### Study material
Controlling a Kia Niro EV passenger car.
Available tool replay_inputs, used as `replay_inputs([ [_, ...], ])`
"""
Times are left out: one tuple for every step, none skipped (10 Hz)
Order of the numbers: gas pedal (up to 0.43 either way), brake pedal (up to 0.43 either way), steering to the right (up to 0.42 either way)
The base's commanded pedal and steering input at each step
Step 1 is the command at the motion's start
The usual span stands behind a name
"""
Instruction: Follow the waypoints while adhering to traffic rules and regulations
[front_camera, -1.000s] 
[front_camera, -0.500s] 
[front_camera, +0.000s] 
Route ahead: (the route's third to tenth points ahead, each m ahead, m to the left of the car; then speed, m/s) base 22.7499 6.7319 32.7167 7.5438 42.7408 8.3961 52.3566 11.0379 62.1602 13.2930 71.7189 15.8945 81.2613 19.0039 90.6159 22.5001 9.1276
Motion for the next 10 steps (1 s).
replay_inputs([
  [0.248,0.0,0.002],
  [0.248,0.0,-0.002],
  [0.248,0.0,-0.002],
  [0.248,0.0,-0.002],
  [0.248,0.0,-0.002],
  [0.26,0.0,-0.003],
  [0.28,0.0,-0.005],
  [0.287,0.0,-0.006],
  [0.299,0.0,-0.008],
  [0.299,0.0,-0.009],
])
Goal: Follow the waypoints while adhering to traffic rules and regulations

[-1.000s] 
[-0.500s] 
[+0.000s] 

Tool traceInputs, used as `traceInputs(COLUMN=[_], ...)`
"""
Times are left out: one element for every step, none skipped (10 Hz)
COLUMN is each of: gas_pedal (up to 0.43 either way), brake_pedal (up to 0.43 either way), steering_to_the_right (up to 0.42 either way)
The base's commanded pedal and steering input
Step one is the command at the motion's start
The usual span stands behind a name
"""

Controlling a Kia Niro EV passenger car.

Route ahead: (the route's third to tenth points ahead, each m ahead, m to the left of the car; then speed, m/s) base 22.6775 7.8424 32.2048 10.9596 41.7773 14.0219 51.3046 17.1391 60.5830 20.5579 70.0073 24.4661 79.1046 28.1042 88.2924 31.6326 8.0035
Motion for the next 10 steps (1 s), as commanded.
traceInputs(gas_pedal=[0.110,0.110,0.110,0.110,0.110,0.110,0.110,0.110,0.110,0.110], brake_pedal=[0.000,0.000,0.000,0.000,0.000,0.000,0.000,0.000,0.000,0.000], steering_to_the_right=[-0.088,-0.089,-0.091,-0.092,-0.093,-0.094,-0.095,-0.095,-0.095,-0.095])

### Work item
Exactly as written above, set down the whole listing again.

### Response box
Controlling a Kia Niro EV passenger car.
Available tool replay_inputs, used as `replay_inputs([ [_, ...], ])`
"""
Times are left out: one tuple for every step, none skipped (10 Hz)
Order of the numbers: gas pedal (up to 0.43 either way), brake pedal (up to 0.43 either way), steering to the right (up to 0.42 either way)
The base's commanded pedal and steering input at each step
Step 1 is the command at the motion's start
The usual span stands behind a name
"""
Instruction: Follow the waypoints while adhering to traffic rules and regulations
[front_camera, -1.000s] 
[front_camera, -0.500s] 
[front_camera, +0.000s] 
Route ahead: (the route's third to tenth points ahead, each m ahead, m to the left of the car; then speed, m/s) base 22.7499 6.7319 32.7167 7.5438 42.7408 8.3961 52.3566 11.0379 62.1602 13.2930 71.7189 15.8945 81.2613 19.0039 90.6159 22.5001 9.1276
Motion for the next 10 steps (1 s).
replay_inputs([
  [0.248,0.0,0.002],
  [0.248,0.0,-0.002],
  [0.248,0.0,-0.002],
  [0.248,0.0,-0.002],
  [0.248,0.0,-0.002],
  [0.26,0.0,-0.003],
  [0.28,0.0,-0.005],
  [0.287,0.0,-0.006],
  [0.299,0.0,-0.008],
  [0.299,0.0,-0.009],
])
Goal: Follow the waypoints while adhering to traffic rules and regulations

[-1.000s] 
[-0.500s] 
[+0.000s] 

Tool traceInputs, used as `traceInputs(COLUMN=[_], ...)`
"""
Times are left out: one element for every step, none skipped (10 Hz)
COLUMN is each of: gas_pedal (up to 0.43 either way), brake_pedal (up to 0.43 either way), steering_to_the_right (up to 0.42 either way)
The base's commanded pedal and steering input
Step one is the command at the motion's start
The usual span stands behind a name
"""

Controlling a Kia Niro EV passenger car.

Route ahead: (the route's third to tenth points ahead, each m ahead, m to the left of the car; then speed, m/s) base 22.6775 7.8424 32.2048 10.9596 41.7773 14.0219 51.3046 17.1391 60.5830 20.5579 70.0073 24.4661 79.1046 28.1042 88.2924 31.6326 8.0035
Motion for the next 10 steps (1 s), as commanded.
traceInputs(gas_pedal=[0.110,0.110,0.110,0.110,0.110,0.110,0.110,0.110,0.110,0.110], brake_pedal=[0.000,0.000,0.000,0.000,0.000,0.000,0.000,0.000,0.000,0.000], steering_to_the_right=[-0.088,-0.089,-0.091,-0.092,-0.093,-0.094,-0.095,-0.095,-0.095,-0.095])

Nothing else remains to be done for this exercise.